■ EXERCISE
Look through the records and copy each line with the string "region" in it.

■ RECORDS SUPPLIED
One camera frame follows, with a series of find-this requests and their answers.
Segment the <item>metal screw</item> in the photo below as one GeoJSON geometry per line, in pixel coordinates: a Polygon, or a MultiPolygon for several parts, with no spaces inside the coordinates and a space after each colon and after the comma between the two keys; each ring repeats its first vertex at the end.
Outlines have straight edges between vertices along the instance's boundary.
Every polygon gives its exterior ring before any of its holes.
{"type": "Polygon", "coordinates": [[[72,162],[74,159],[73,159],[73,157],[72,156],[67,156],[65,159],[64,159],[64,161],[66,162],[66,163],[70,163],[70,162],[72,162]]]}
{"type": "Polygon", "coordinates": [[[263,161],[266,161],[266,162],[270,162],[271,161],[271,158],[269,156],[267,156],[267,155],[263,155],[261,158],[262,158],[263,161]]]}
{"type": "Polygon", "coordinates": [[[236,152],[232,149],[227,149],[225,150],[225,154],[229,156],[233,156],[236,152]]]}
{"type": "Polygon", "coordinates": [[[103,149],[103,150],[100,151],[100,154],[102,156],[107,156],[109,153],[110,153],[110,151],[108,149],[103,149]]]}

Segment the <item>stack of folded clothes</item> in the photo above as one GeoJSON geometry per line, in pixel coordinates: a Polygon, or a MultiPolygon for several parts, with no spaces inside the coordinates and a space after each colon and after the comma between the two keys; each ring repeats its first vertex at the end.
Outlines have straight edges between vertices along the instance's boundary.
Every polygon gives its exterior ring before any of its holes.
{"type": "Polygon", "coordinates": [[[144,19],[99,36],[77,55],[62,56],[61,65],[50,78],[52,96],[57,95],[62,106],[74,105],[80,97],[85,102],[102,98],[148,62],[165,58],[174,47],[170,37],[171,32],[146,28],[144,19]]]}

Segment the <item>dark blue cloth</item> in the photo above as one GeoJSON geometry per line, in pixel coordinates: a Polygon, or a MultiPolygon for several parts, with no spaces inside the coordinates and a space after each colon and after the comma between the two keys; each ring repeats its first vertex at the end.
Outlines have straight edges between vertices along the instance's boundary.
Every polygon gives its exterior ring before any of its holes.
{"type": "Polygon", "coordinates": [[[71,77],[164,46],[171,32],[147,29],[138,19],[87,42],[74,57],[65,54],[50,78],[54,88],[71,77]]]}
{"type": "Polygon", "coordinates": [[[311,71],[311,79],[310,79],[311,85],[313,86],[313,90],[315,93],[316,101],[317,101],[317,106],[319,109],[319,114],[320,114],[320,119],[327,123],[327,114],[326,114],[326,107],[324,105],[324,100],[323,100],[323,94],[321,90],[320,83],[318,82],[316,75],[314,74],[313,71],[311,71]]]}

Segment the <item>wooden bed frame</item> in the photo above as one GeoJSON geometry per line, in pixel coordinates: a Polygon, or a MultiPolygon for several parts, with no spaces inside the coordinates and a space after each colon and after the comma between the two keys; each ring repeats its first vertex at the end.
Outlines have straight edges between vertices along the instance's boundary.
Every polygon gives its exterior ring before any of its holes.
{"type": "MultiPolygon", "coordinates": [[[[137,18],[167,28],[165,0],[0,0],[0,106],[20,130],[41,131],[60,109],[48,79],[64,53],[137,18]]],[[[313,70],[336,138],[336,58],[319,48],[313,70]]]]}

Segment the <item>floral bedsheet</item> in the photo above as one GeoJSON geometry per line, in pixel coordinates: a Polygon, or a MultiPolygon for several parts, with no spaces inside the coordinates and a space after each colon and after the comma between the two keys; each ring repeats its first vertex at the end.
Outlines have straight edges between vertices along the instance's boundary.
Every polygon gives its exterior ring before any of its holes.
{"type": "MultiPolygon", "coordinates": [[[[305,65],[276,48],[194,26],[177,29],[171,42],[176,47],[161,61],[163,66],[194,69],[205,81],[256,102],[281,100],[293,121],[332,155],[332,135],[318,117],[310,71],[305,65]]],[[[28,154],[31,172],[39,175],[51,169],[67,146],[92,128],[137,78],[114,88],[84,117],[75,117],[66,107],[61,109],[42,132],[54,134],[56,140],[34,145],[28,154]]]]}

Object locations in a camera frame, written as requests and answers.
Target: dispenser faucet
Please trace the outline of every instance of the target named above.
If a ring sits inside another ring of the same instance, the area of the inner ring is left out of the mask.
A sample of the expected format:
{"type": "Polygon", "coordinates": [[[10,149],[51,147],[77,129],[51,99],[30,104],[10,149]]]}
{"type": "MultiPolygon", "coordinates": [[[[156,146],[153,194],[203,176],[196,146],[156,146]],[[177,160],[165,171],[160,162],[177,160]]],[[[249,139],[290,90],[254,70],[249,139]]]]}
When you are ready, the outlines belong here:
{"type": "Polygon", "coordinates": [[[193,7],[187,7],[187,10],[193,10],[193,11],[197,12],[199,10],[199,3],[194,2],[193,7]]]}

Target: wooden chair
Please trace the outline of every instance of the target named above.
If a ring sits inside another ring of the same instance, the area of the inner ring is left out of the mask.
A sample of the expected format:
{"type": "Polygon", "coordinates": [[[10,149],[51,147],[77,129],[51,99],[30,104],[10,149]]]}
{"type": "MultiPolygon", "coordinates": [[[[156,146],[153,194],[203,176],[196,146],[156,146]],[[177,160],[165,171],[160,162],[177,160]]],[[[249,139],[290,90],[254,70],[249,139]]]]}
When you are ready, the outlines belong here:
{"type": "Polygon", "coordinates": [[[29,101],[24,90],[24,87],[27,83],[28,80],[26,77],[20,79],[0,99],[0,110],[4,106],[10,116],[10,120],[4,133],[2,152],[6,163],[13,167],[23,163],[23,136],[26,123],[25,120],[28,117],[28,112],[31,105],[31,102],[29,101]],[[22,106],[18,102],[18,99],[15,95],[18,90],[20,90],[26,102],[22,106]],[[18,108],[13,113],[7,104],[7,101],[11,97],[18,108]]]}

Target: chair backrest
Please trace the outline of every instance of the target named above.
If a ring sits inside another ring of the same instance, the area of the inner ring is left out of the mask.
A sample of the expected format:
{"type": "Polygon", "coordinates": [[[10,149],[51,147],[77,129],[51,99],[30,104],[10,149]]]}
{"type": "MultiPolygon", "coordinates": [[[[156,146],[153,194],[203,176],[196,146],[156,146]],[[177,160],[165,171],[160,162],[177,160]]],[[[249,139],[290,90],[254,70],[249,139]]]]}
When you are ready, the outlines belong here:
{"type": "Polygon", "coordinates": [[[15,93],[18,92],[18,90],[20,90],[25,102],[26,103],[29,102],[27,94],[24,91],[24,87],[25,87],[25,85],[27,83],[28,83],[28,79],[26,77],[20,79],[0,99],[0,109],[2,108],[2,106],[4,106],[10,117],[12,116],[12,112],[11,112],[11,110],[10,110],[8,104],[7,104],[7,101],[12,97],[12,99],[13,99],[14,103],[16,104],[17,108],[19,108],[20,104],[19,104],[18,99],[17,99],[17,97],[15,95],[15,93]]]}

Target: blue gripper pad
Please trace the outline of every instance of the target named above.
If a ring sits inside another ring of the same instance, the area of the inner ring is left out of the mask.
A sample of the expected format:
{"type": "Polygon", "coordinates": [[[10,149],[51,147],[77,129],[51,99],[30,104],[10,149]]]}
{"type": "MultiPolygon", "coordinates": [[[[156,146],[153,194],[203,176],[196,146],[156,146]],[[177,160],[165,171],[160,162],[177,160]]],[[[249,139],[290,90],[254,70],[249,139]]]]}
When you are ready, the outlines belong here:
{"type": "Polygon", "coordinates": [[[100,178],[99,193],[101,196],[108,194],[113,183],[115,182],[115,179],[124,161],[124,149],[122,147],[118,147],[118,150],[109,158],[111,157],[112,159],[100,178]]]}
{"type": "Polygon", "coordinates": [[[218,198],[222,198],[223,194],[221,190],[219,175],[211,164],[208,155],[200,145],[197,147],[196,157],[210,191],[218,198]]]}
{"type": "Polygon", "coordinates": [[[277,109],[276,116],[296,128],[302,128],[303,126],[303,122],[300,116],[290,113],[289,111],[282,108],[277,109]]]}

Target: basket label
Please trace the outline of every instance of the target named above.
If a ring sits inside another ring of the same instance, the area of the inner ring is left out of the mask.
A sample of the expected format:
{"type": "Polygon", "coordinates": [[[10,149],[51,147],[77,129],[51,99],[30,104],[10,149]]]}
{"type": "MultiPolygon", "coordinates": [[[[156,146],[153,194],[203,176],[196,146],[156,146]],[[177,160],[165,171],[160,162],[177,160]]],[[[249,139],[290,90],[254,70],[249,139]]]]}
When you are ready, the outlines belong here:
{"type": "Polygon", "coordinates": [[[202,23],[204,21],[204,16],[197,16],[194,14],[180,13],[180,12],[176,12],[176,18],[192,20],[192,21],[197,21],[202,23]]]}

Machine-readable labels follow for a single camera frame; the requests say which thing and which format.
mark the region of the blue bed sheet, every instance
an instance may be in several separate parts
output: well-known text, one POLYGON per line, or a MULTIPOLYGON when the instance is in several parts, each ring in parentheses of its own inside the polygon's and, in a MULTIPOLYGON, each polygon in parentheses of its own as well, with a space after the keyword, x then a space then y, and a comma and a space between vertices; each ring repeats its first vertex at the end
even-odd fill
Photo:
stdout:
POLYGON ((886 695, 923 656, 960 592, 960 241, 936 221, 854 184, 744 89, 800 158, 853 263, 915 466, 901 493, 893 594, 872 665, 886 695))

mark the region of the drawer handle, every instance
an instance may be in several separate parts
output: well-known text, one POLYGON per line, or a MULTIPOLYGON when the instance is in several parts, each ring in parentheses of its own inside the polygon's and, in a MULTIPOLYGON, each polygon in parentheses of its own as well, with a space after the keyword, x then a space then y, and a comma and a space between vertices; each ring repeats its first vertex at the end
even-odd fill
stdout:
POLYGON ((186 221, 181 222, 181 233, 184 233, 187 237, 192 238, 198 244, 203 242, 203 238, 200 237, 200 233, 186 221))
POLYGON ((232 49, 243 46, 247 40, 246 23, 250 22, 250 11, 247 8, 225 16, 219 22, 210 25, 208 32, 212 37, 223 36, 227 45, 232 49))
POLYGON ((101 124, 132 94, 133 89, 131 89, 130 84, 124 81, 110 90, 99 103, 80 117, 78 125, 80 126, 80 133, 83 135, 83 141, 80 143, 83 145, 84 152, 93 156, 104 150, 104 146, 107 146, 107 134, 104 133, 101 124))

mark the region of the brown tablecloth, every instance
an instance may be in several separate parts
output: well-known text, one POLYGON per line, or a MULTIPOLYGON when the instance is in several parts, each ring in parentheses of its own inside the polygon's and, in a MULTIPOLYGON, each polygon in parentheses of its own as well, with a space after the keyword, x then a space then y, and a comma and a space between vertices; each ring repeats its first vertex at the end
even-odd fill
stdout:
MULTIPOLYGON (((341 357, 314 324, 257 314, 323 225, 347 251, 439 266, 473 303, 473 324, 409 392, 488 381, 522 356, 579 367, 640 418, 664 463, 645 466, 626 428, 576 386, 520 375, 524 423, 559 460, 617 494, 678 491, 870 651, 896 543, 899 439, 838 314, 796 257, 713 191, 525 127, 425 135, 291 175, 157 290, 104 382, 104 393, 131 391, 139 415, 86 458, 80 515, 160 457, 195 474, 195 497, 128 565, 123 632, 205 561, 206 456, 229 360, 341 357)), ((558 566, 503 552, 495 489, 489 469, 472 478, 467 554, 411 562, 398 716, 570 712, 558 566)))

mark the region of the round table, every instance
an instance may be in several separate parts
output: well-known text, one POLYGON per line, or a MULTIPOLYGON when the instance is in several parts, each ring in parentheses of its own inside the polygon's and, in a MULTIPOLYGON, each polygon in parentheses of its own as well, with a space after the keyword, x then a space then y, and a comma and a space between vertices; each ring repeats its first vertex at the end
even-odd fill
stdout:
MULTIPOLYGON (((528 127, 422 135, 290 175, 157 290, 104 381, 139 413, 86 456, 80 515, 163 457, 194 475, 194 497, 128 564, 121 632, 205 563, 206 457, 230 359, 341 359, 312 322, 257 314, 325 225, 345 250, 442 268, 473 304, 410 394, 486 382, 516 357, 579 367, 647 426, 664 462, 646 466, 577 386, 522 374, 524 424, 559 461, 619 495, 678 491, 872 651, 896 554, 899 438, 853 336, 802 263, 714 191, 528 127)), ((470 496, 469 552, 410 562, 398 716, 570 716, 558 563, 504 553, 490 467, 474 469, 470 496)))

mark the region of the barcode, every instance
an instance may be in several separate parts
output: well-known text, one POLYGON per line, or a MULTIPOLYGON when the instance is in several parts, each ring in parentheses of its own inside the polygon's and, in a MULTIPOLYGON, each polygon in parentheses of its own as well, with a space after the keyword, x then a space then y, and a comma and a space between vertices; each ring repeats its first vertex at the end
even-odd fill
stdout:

■ TASK ANSWER
mark the region of the blue bed sheet, every instance
mark the region of the drawer handle, every instance
mark the region of the brown tablecloth, every instance
mark the region of the round table, every instance
mark the region of the barcode, every instance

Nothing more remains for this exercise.